# WHAT THIS TASK INVOLVES
Look through the material below and copy exactly the lines from the line with "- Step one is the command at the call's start" to the line with "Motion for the", those two lines included.

☆ ☆ ☆ ☆

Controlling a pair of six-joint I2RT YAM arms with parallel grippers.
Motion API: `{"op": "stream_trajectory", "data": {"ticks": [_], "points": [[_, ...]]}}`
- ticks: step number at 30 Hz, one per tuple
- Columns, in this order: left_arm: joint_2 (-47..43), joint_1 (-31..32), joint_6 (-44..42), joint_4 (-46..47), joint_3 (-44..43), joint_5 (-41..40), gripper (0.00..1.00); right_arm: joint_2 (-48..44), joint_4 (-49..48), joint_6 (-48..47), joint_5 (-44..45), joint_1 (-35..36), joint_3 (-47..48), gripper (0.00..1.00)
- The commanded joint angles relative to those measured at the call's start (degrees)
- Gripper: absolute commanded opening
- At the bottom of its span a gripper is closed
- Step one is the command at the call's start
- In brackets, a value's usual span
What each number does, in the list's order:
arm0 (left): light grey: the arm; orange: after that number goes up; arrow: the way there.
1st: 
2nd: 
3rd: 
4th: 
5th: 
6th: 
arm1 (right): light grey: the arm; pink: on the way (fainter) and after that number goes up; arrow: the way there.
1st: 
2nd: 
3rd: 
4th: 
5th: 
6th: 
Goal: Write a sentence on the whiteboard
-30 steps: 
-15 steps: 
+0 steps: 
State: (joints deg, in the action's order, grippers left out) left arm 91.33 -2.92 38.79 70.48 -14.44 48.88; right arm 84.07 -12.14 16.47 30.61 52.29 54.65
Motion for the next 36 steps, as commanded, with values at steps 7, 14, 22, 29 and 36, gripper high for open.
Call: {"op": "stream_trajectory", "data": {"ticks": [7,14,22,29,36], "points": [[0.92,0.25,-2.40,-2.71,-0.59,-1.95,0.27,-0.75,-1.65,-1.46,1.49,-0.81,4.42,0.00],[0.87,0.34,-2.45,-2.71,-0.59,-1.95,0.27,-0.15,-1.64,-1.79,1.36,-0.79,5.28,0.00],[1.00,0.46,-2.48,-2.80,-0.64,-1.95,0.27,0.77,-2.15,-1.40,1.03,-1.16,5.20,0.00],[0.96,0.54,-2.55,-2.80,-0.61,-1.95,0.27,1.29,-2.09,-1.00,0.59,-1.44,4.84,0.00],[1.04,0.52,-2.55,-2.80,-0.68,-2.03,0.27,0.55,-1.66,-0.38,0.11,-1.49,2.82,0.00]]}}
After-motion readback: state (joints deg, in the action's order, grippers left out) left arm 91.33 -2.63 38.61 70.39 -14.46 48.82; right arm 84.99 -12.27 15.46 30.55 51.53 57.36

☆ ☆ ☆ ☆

# ANSWER SPACE
- Step one is the command at the call's start
- In brackets, a value's usual span
What each number does, in the list's order:
arm0 (left): light grey: the arm; orange: after that number goes up; arrow: the way there.
1st: 
2nd: 
3rd: 
4th: 
5th: 
6th: 
arm1 (right): light grey: the arm; pink: on the way (fainter) and after that number goes up; arrow: the way there.
1st: 
2nd: 
3rd: 
4th: 
5th: 
6th: 
Goal: Write a sentence on the whiteboard
-30 steps: 
-15 steps: 
+0 steps: 
State: (joints deg, in the action's order, grippers left out) left arm 91.33 -2.92 38.79 70.48 -14.44 48.88; right arm 84.07 -12.14 16.47 30.61 52.29 54.65
Motion for the next 36 steps, as commanded, with values at steps 7, 14, 22, 29 and 36, gripper high for open.

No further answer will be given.